Comprehensive Analysis of PSExec.exe in LOTL Tactics
PSExec.exe, a component of the Microsoft PsTools suite, is a powerful utility for system administrators, offering the capability to remotely execute commands across networked systems, often with elevated SYSTEM privileges. Its versatility, however, also makes it a favored tool in Living Off the Land (LOTL) tactics employed by cyber threat actors.
The Role of PSExec.exe in Cyber Threats
PSExec.exe is commonly utilized for remote administration and the execution of processes across systems, such as execute one-off commands aimed at modifying system configurations, such as removing port proxy configurations on a remote host with commands like:
"C:\pstools\psexec.exe" {REDACTED} -s cmd /c "cmd.exe /c netsh interface portproxy delete v4tov4 listenaddress=0.0.0.0 listenport=9999"
Detection and Contextualization Strategies
To effectively counter the malicious use of PSExec.exe, network defenders must leverage a variety of logs that provide insights into the execution of commands and the broader context of the operation:
📌 Command-line and Process Creation Logs: Security logs (Event ID 4688) and Sysmon logs (Event ID 1) are invaluable for tracking the execution of PSExec.exe and associated commands. These logs detail the command line used, shedding light on the process's nature and intent.

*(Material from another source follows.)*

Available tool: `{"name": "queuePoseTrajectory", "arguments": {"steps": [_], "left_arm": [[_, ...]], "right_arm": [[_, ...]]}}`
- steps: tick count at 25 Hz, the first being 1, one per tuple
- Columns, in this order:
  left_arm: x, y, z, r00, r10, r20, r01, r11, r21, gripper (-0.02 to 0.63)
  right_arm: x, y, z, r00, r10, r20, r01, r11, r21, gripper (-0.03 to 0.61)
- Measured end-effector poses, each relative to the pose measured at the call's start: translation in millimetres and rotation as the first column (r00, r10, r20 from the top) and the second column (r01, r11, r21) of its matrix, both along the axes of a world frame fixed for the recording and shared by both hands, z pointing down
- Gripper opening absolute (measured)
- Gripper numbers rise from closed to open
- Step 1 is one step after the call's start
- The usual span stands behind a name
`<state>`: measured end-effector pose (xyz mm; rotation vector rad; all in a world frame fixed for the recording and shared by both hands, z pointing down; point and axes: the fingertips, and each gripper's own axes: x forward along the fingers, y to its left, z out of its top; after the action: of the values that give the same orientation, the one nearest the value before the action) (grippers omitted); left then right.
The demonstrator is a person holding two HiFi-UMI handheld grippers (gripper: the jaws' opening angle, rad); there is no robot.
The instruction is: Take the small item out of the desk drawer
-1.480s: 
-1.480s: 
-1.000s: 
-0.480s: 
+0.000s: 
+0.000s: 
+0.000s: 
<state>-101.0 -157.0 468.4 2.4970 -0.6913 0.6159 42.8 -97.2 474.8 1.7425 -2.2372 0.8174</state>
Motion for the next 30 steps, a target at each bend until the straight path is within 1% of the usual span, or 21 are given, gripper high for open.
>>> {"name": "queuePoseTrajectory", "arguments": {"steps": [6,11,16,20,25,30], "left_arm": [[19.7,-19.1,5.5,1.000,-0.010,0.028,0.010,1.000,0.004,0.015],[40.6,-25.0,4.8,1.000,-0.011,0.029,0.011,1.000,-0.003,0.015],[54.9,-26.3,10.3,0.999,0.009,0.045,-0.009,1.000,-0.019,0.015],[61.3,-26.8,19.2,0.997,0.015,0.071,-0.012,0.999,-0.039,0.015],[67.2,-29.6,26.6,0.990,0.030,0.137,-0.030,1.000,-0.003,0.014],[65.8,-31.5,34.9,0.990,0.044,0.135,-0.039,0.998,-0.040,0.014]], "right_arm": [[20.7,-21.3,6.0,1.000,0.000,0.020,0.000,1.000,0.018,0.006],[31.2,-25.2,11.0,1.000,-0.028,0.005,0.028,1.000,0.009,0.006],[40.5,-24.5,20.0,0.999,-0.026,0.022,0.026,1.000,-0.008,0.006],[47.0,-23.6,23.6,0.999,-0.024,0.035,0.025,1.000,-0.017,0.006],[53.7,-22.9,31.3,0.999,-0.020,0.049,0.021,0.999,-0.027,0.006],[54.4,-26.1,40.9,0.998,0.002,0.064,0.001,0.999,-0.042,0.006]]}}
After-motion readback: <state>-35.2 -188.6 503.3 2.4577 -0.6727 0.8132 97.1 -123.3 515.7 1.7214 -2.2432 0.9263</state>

📌 Privilege Use and Explicit Credential Logs: Security logs (Event ID 4672) document instances where special privileges are assigned to new logons, crucial when PSExec is executed with the -s switch for SYSTEM privileges. Event ID 4648 captures explicit credential use, indicating when PSExec is run with specific user credentials.
📌 Sysmon Logs for Network Connections and Registry Changes: Sysmon's Event ID 3 logs network connections, central to PSExec’s remote execution functionality. Event IDs 12, 13, and 14 track registry changes, including deletions (Event ID 14) of registry keys associated with the executed Netsh command, providing evidence of modifications to the system's configuration.
📌 Windows Registry Audit Logs: If enabled, these logs record modifications to registry keys, offering detailed information such as the timestamp of changes, the account under which changes were made (often the SYSTEM account due to PSExec's -s switch), and the specific registry values altered or deleted.
📌 Network and Firewall Logs: Analysis of network traffic, especially SMB traffic characteristic of PSExec use, and firewall logs on the target system can reveal connections to administrative shares and changes to the system's network configuration. These logs can correlate with the timing of command execution, providing further context to the activity.